[Data for the task — start]
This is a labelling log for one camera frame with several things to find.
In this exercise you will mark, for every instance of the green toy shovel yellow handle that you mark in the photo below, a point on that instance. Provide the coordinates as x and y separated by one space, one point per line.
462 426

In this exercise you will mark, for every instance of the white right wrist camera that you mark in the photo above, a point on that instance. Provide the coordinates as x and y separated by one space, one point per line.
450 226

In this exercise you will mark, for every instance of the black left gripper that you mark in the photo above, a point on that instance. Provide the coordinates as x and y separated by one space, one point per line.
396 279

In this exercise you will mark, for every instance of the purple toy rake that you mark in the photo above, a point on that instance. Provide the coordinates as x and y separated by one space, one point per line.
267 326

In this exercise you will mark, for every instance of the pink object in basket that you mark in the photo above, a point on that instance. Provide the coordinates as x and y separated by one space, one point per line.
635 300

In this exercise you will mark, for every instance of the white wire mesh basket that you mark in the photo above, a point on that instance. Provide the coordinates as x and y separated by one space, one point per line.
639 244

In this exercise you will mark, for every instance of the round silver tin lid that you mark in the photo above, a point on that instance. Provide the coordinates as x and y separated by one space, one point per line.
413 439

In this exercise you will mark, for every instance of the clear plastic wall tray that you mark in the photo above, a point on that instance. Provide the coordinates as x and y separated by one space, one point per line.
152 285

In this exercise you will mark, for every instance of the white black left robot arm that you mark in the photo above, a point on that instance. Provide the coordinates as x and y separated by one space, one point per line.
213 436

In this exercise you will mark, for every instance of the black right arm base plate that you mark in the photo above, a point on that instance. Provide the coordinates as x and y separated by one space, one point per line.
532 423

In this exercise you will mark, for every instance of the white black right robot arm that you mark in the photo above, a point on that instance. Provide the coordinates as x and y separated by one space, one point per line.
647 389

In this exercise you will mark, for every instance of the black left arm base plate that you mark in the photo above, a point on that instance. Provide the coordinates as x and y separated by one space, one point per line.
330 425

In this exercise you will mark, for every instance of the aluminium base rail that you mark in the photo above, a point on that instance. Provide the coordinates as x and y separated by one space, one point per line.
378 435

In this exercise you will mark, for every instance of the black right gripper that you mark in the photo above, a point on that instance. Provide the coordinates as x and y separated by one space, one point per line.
[Data for the task — finish]
§ **Aim of the exercise**: All records above must be printed again, exactly.

§ **Your response**:
This is a labelling log for one camera frame with several things to find.
In this exercise you will mark, for every instance of the green toy shovel yellow handle that you mark in the photo below, a point on that instance. Provide the coordinates as x and y separated by one space, one point per line.
462 426

In this exercise you will mark, for every instance of the white right wrist camera that you mark in the photo above, a point on that instance. Provide the coordinates as x and y separated by one space, one point per line.
450 226

In this exercise you will mark, for every instance of the black left gripper that you mark in the photo above, a point on that instance. Provide the coordinates as x and y separated by one space, one point per line.
396 279

In this exercise you will mark, for every instance of the purple toy rake that you mark in the photo above, a point on that instance. Provide the coordinates as x and y separated by one space, one point per line.
267 326

In this exercise you will mark, for every instance of the pink object in basket that you mark in the photo above, a point on that instance. Provide the coordinates as x and y separated by one space, one point per line.
635 300

In this exercise you will mark, for every instance of the white wire mesh basket that you mark in the photo above, a point on that instance. Provide the coordinates as x and y separated by one space, one point per line.
639 244

In this exercise you will mark, for every instance of the round silver tin lid that you mark in the photo above, a point on that instance. Provide the coordinates as x and y separated by one space, one point per line.
413 439

In this exercise you will mark, for every instance of the clear plastic wall tray that you mark in the photo above, a point on that instance. Provide the coordinates as x and y separated by one space, one point per line.
152 285

In this exercise you will mark, for every instance of the white black left robot arm that you mark in the photo above, a point on that instance. Provide the coordinates as x and y separated by one space, one point per line.
213 436

In this exercise you will mark, for every instance of the black right arm base plate that you mark in the photo above, a point on that instance. Provide the coordinates as x and y separated by one space, one point per line.
532 423

In this exercise you will mark, for every instance of the white black right robot arm that you mark in the photo above, a point on that instance. Provide the coordinates as x and y separated by one space, one point per line.
647 389

In this exercise you will mark, for every instance of the black left arm base plate that you mark in the photo above, a point on that instance. Provide the coordinates as x and y separated by one space, one point per line.
330 425

In this exercise you will mark, for every instance of the aluminium base rail that you mark in the photo above, a point on that instance. Provide the coordinates as x and y separated by one space, one point per line.
378 435

In this exercise you will mark, for every instance of the black right gripper that you mark in the photo above, a point on that instance. Provide the coordinates as x and y separated by one space, one point per line.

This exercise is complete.